I think I'm suffering from something I've decided to term editor's block. That being, I can't make myself sit and do my editing work on my book.
And it's not that I don't know what to do. I've got at least a dozen pages marked up in red and ready to be edited. Like right this second if I were to decide to do it. Which I haven't, because I'm writing this blog instead and trying to formulate other ways to procrastinate.
I've determined that I think I'm blocking myself on purpose because I'm afraid of moving forward. Afraid of finishing. Afraid it will be all for naught. Because as long as I don't have anything finished, and as long as I'm not engaging in that whole editing process, I can't really judge it can I? And herein is where I make myself stuck.
Because what happens if my judgment, real or imaginary, says that it just sucks? Then what?
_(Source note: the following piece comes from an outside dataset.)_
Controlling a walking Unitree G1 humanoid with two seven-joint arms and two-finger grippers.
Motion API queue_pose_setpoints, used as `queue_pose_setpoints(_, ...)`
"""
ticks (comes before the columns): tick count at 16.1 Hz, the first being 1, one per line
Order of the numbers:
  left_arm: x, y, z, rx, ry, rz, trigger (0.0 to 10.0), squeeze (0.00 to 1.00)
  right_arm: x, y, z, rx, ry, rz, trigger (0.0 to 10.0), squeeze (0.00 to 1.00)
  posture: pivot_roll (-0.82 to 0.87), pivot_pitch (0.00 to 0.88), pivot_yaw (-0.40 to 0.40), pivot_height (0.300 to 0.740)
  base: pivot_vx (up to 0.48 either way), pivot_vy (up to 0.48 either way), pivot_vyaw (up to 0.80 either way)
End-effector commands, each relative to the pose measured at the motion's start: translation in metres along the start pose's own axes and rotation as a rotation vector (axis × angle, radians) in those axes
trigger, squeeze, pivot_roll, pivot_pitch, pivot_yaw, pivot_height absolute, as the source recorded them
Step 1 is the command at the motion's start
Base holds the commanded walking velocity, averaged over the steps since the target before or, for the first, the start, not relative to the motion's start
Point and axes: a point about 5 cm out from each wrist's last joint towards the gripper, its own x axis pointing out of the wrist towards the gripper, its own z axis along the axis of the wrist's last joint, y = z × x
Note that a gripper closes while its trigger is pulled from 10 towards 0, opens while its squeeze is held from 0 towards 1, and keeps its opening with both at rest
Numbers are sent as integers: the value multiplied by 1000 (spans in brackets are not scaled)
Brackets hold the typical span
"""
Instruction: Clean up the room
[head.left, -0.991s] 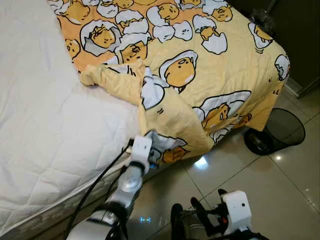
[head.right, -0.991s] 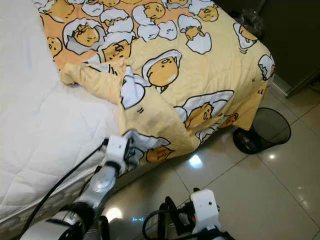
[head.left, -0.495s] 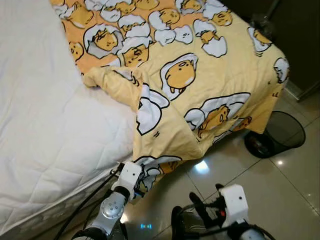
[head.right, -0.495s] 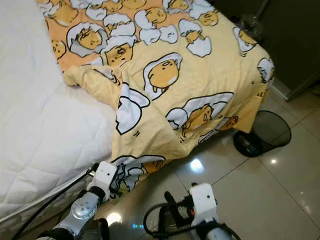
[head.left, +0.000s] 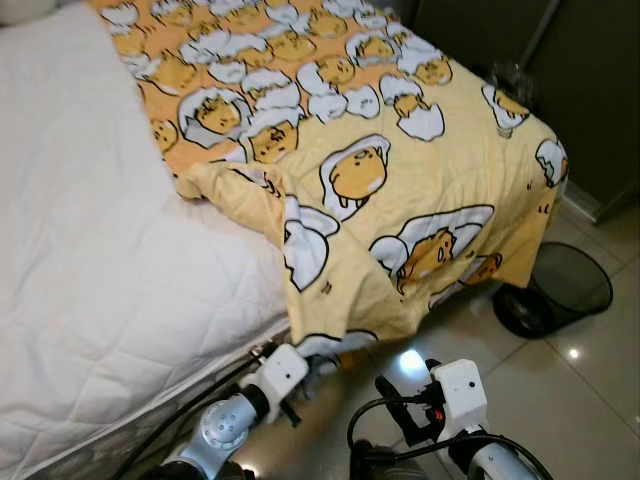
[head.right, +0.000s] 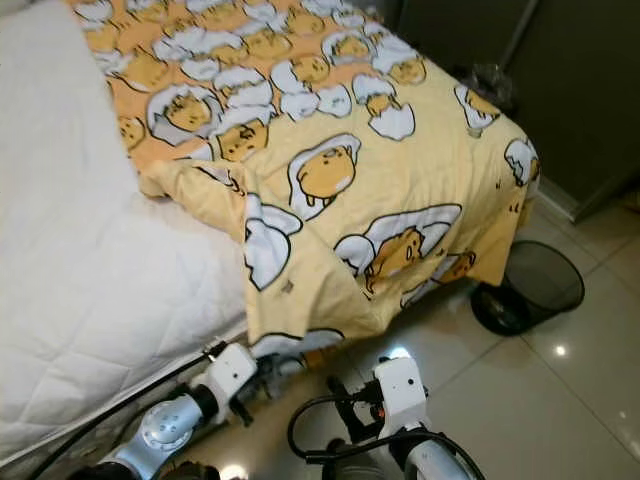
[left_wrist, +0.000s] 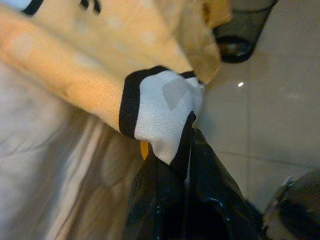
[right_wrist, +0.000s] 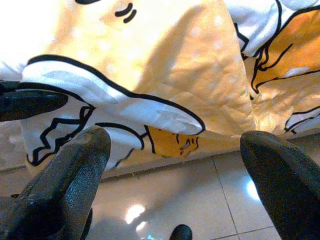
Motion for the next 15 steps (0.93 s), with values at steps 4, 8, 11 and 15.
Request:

When you identify yourself as a writer and make it a huge part of your life purpose, facing up to your work to see if you deserve that title is a really scary thing to do. And it's such a hugely personal thing that it's almost like taking a close look at yourself to see if you're really worth anything at the end of the day.
But by golly, says I, I will not succumb to editor's block and fear of failure! I will read my last blog post about finding time to write (the wine failed that night, by the way), and I will pick something from that list, and I will just do it like Nike.
Writing is a hard profession. For some people words flow out really easily (that even applies to me a lot of the times). But the words aren't always good, and that's true of everyone. And when the words need to be fixed (which is almost all of the time), editing can be a really challenging experience as you grapple with stuff like: How can this be fixed? Should I even bother? Is this any better? Is it worse? I can't tell anymore.
But how will I ever figure it out if I'm too scared to look? Anyone else have this problem?